Who won? I think nobody really.
Good summary.
TIL rust has some sort of ratings for libraries/dependency code. Cool! Is that intrinsic in some way?
Speaking as a C/C++/python (and others) coder if that’s relevant, that’s been looking at Rust for a while…
I'm not sure, what they mean with those ratings, to be honest.
This whole article is about the yaml-rust
library having been marked as unmaintained in the RUSTSEC advisory database: https://rustsec.org/packages/yaml-rust.html
RUSTSEC is not intrinsic to the language, but it's maintained by the Rust Foundation and there's some really solid tooling, which can tell you in the blink of an eye that one of your dependencies is insecure.
Well, and then there's some unofficial projects which curate libraries, like https://awesome-rust.com and https://lib.rs (the latter also serves as an alternative frontend for the official package registry https://crates.io ).
TIL rust has some sort of ratings for libraries/dependency code.

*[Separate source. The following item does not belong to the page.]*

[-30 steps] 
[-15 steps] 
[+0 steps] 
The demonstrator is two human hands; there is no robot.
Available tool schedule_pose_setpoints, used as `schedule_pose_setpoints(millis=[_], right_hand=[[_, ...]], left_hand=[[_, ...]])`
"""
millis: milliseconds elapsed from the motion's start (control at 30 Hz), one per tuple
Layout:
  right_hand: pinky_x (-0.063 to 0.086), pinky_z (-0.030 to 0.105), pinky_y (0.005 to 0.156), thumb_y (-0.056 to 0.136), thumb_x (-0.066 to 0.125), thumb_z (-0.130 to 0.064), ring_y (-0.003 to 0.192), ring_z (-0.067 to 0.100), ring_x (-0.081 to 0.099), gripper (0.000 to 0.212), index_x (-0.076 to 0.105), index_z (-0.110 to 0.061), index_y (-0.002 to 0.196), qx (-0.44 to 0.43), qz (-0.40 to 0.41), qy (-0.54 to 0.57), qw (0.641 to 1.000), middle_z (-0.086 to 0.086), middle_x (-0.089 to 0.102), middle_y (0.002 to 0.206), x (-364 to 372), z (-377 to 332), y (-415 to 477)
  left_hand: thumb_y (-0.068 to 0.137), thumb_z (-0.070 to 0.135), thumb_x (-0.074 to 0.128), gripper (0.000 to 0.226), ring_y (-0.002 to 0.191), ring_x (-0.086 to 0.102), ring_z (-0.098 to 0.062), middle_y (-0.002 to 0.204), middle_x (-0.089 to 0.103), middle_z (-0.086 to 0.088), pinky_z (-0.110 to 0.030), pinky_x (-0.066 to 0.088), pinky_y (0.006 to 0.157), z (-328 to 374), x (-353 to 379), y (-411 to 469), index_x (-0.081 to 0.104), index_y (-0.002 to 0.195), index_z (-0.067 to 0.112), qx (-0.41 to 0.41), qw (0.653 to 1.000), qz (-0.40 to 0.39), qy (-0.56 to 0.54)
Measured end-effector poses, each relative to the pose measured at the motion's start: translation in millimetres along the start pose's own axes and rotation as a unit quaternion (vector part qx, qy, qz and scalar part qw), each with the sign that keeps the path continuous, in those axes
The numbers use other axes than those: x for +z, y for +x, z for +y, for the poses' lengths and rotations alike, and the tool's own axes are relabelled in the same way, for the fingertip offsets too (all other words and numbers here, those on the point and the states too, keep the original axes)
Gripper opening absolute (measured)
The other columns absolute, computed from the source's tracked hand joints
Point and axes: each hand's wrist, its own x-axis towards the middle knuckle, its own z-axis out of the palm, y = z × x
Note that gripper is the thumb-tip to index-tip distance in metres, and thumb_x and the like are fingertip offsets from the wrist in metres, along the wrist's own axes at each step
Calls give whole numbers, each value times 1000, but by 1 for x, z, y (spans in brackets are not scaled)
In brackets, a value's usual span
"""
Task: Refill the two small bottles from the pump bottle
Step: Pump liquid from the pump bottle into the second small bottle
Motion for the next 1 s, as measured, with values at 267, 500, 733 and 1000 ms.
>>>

A random guy going through the trouble of putting together a site to subjectively rate other people's work is hardly something that's language-specific.
I'd wager that adding a single tag/field to represent the programming language is all it takes to make the system universal.
Also, that's not even language-specific. It's package-centric.
I get it, joining bandwagons is fun. That's not a substitute for thinking things through, though.
By the way, npm even supports package auditing, warnings, and autopromoting packages and its dependencies. You don't hear people constantly parroting switching projects to Node.js over this, though.
I think why really need a way to transfer ownership of crate names if the original owner is completely unresponsive. The Python ecosystem has a process for this.
Moooom, theyre treating the metric again!
tl;dr: They merged the code of an unmaintained dependency into their project.
I don't think I can take anything else away from it.